Citizenship and Immigration Minister Jason Kenney.

Jason Kenney, the federal Citizenship and Immigration Minister, has come under fire for not including any mention of gay “rights” in the new Canadian citizenship study guide. The guide, Discover Canada: The Rights and Responsibilities of Citizenship, will replace the 1995 version created by Jean Chretien’s Liberal government. The current edition includes more information on Canada’s military history, aboriginals, gender equality and minorities. Applicants for Canadian citizenship will be tested from March 15 on information from the new guide.

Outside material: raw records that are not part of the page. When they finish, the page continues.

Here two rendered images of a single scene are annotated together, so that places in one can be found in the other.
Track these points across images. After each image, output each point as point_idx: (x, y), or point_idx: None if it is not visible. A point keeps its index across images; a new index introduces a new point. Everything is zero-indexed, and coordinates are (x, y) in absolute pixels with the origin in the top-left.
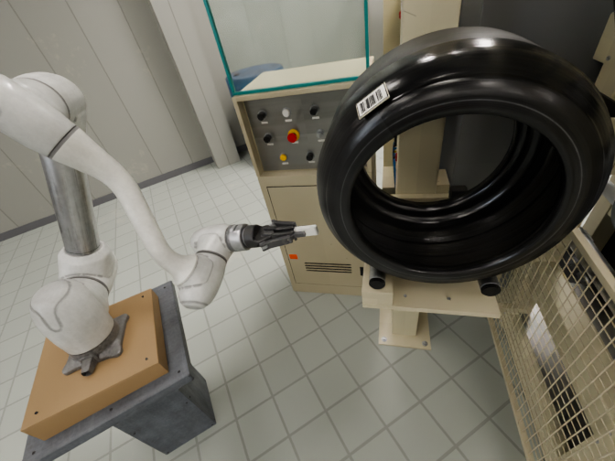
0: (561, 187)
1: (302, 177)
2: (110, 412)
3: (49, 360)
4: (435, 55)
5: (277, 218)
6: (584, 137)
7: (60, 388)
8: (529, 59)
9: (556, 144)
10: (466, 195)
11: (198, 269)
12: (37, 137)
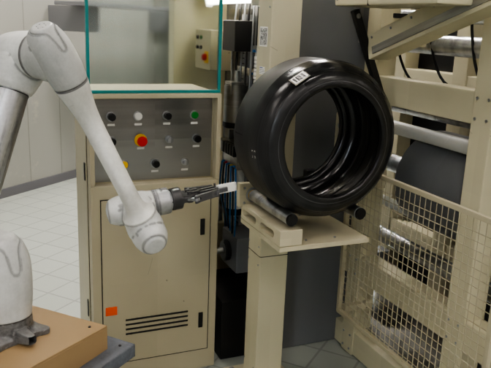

The Canadian Press, under the Access to Information Act, obtained earlier drafts of the guide with sections stating that homosexuality was decriminalized in 1969, that sexual orientation is protected under the Charter of Rights and Freedoms and that same-sex “marriage” was legalized in 2005. CP reported that Kenney’s office ordered the removal of these sections, even though senior department officials recommended they be reinstated. Kenney, after denying on March 3 that he made the changes, took “full responsibility” a day later on March 4 in the House of Commons.

The decision to exclude references to gay rights from the study guide drew criticism from other MPs. Openly gay Liberal MP Scott Brison said, “It’s becoming very clear that minister Kenney never intended this to be a Canadian citizenship guide, but instead a Conservative citizenship guide.” Brison added, “They have selectively listed the Charter decisions that they agree with and have ignored those that they don’t.”

Liberal MP Marlene Jennings, appointed to speak on behalf of Liberal immigration critic Maurizio Bevilacqua, said the absence of gay propaganda in the guide tells “prospective refugee claimants that have a clear and convincing reason to fear persecution because of their sexual orientation in their country of origin – don’t bother to come to Canada.” NDP immigration critic Olivia Chow and NDP gay and lesbian critic Bill Siksay also criticized the silence on gay issues in the citizenship guide.

“We can endlessly debate what was included or not included,” Alykhan Velshi, Kenney’s spokesman, said in an e-mail to the Canadian Press, “Unavoidably, choices had to be made about content, because we had to ensure the guide did not become encyclopedic.”

The Liberals’ 1995 guide contained no reference to homosexuals. Meanwhile, the Conservative guide does not completely ignore the homosexual issue. It has a caption under a photo of Olympic gold medal swimmer Mark Tewksbury that states he is “a prominent activist for gay and lesbian Canadians.”